For working parents who didn’t previously work from home, the COVID-19 pandemic has been a crash course on how to work remotely, pro level. And while juggling work responsibilities with child care continues to be a huge challenge, it’s also made parents more creative and resilient. Many have realized that they—and their children—are more resourceful than they’d previously imagined. Here are the positive habits and practices they adopt to balance parenting with having a remote job.
The habits of happy remote working parents during the pandemic
Keeping routines more or less intact
Lockdown may have changed the day-to-day lives of families, but productive working parents do their best not to let it significantly alter their kids’ routines. In fact, this seems to be one of their best secrets to keeping a sense of stability during chaotic times. As much as possible, they ensure their kids are still doing the same types of activities (academic, outdoor, creative etc.) as before, as well as having their meals at more or less the same times. Doing this not only keeps things familiar and consistent for their children—a must-have for their mental and physical health—but also makes it easier for them to organize their schedules and make time for work and childcare.
Keeping old traditions alive
Keeping old traditions alive is another way successful remote working parents bring familiarity and a sense of comfort to their kids’ lives, all the while getting as much work done as possible. They do this by finding new ways for their children to do what they used to do pre-pandemic. If stopping by grandma’s house in the afternoons was a weekly ritual, that has turned into a Zoom call complete with cookies and stories (and a one-hour interval of focused work). Likewise, playdates have become virtual, and physical activities are done through online classes.
Building a schedule
People who successfully balance their workload with their house management and parenting duties have one thing in common: they plan everything. Building a schedule that incorporates kids’ activities as well as work shifts and commitments is immensely helpful for keeping track of all that needs to be done at home. The most productive work-from-home parents consider their childrens’ schedules in addition to the various tasks that need to be completed—the meals that need to be prepared, the house chores that need to be tackled, and when they need to block out time for work. They then add this to a calendar that the family can visualize, and assign shifts and/or tasks based on what’s there.
Helpful tips for working parents at home
Adopting the three practices above goes a long way in establishing a balance between working from home and parenting. Here are additional tips for working parents:
- Plan your week. Set a day and a time to plan for the week ahead.
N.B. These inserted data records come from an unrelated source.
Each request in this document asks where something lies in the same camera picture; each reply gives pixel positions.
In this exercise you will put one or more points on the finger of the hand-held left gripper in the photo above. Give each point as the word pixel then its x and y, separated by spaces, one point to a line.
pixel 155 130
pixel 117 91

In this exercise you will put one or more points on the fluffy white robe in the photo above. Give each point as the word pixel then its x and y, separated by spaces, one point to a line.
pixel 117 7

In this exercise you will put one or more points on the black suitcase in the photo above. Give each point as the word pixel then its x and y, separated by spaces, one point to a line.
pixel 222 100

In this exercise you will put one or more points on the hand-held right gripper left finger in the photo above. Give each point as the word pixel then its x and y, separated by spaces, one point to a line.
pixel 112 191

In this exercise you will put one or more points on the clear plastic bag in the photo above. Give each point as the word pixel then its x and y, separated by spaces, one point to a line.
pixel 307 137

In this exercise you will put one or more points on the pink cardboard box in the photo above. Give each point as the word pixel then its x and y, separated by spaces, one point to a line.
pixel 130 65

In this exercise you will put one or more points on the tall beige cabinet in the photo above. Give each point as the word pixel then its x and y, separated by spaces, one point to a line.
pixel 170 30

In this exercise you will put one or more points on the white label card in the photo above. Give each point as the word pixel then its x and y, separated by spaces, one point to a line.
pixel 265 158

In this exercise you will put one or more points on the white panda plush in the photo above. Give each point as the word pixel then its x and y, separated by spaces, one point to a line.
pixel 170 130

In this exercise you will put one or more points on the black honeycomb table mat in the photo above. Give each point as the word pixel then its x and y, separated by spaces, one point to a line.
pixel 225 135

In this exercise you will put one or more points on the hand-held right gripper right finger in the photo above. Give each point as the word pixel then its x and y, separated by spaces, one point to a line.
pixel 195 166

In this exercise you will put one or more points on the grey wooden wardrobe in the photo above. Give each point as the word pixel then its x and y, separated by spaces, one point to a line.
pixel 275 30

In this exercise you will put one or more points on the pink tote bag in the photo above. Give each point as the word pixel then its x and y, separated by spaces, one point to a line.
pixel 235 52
Answer these questions: What is the kids’ schedule? What will you eat for each meal? When will you do chores? When do you need someone to cover for you so you can work? Most people spend at least 1 hour planning their week and do this on a Friday or a Sunday.
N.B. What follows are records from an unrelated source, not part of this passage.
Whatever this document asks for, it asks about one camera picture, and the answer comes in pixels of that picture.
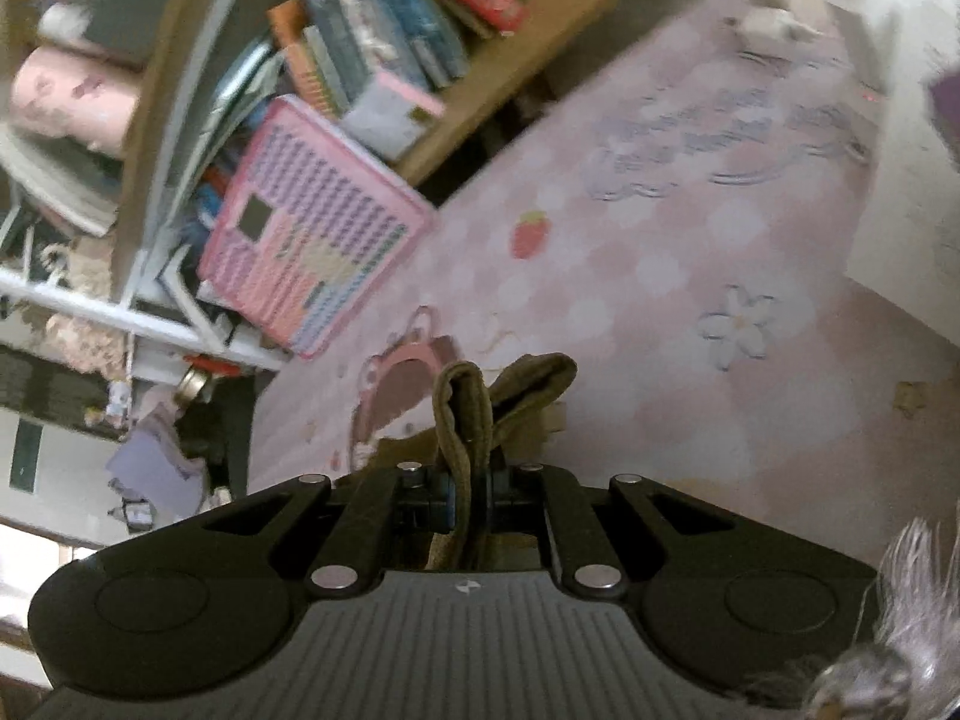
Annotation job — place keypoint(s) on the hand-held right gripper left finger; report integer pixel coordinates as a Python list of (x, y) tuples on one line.
[(448, 510)]

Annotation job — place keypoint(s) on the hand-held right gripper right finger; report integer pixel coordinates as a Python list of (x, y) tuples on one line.
[(487, 502)]

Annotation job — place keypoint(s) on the olive brown pants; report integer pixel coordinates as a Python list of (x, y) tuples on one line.
[(461, 420)]

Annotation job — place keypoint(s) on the metal bowl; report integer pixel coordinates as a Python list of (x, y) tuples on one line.
[(193, 386)]

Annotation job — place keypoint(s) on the lavender folded cloth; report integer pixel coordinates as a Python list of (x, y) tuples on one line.
[(154, 465)]

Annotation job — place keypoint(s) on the pink toy keyboard tablet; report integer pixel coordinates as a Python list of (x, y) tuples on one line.
[(315, 225)]

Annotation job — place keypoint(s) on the pink checked cartoon mat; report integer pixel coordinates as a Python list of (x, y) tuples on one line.
[(675, 240)]

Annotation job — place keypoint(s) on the small white card box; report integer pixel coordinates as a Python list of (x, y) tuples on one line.
[(390, 116)]

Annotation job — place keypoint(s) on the floral pink bag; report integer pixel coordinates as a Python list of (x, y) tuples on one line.
[(82, 341)]

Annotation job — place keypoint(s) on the grey fluffy cloth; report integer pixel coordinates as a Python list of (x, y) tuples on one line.
[(900, 615)]

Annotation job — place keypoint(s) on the white and wooden shelf unit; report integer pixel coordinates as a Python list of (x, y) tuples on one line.
[(510, 60)]

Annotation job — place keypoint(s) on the row of leaning books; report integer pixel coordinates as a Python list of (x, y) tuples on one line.
[(360, 45)]

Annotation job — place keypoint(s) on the pink cylinder container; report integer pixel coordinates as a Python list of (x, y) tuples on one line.
[(75, 97)]
- Identify non-negotiables. If reading bedtime stories or having dinner with your children are important to you, block these times in your calendar so there’s no risk of work getting in their way.
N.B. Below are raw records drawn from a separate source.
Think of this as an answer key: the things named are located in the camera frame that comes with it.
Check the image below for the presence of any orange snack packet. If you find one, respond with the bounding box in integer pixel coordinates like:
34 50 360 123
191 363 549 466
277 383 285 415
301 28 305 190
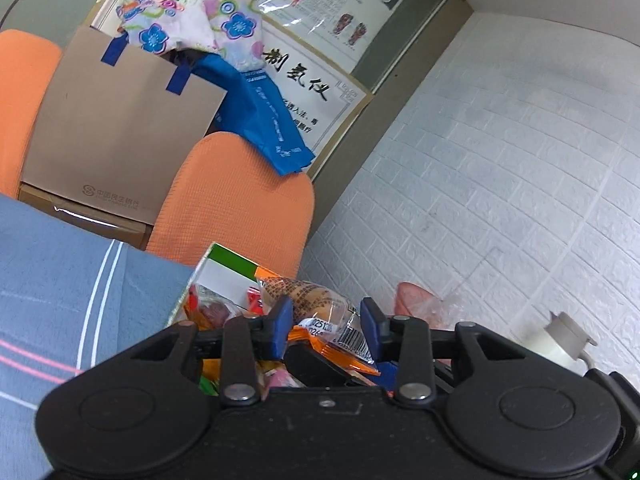
255 267 397 377

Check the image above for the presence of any orange chair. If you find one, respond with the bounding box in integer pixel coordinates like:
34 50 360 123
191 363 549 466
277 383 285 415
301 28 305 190
146 131 316 282
0 30 64 199

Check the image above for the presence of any laminated wall poster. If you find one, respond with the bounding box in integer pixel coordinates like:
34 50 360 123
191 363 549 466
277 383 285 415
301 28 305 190
240 0 449 77

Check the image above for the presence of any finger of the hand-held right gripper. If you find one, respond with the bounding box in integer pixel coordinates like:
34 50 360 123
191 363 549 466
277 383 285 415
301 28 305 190
284 344 382 389

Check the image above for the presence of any clear plastic bag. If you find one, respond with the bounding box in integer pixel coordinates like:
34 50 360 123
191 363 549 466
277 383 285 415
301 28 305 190
415 294 467 327

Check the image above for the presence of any brown cardboard box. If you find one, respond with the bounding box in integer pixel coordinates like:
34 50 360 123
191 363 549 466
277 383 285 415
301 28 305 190
17 184 154 252

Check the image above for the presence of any floral cloth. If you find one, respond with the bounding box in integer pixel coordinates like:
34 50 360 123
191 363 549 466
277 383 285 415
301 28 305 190
116 0 266 74

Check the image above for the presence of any green cardboard box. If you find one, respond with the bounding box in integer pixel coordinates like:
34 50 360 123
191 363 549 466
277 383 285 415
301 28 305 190
172 242 282 397

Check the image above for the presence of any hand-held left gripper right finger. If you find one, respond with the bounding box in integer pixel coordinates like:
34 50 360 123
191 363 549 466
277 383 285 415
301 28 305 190
360 297 526 406

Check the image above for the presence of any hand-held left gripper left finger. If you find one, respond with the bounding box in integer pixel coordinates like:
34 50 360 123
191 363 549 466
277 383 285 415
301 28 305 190
130 295 295 407

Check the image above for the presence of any red snack packet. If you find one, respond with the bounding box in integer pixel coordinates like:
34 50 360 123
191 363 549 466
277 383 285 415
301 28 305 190
185 284 249 334

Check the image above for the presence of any blue plastic bag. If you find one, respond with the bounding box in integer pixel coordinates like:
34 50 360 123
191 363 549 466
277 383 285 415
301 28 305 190
192 52 316 177

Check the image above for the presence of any white kettle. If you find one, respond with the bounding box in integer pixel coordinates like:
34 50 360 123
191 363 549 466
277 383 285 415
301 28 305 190
520 310 599 377

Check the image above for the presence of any brown paper bag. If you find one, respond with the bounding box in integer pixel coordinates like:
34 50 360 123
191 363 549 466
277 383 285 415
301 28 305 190
20 27 229 227

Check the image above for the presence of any red plastic bag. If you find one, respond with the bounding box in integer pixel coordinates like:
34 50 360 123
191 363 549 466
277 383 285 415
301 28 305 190
395 282 452 322
- Take advantage of nap times. When planning your week, consider when children will be napping. Many remote working parents report getting crucial work done in the short 1-2 hour intervals during the day when their kids are asleep. Plan to take calls or do deep work during their nap times.
- Plan fun activities to keep kids engaged. Arrange virtual playdates, virtual storytelling sessions, or movie viewings to give children something to look forward to and keep them entertained while you’re working. They will be less likely to want your attention if they’re engaged and having fun.
- Rely on others whenever possible. Connect with other parents so that you can share resources (like ideas for meals and activities) and help one another with childcare. For example, two working moms can get together to work while their kids play, or a group of working moms might hire one babysitter to care for a group of children for 1 or 2 hours. If relatives are willing and available, don’t hesitate to ask them for help.
- Split shifts with a partner or another working parent. Consider splitting your day so you can have a work shift, then take over for your partner or friend so they can have their work shift.
- Do what you can in advance. Many work-from-home parents plan and even prep their family meals and activities ahead of time, usually over the weekend, so that they don’t have to think during the week when they are already overwhelmed with work.
- Have a designated work area. Keep your work life and home life separate by designating a room in which you can enter to focus on work and leave when you’re done. If that’s not available to you, designate a work area within a room and use it exclusively for completing work tasks.
- Let children know when you can’t be interrupted. Give children a visual cue to let them know you’re busy. For example, you can put a sign on the door or tie a ribbon around the doorknob to let them know you’re unavailable.
- Take care of yourself. In trying to meet their children’s needs, parents sometimes neglect themselves. But being social, active, and connected is just as important for working parents as it is for their children. Make sure you make time for self-care.
Balancing work and parenting at home is challenging, but not impossible
For most working parents, normal life went out the window at the start of the pandemic, when schools and day care centers closed and companies shifted to remote work. By now, most have settled into a new routine that enables them to successfully work and parent from home. Many even report being more productive working from home than they were at the office.
Productivity and good parenting are definitely not mutually exclusive, but balancing parenting and a remote job does require planning ahead and staying organized. Being flexible, adjusting expectations, and having self-compassion also doesn’t hurt.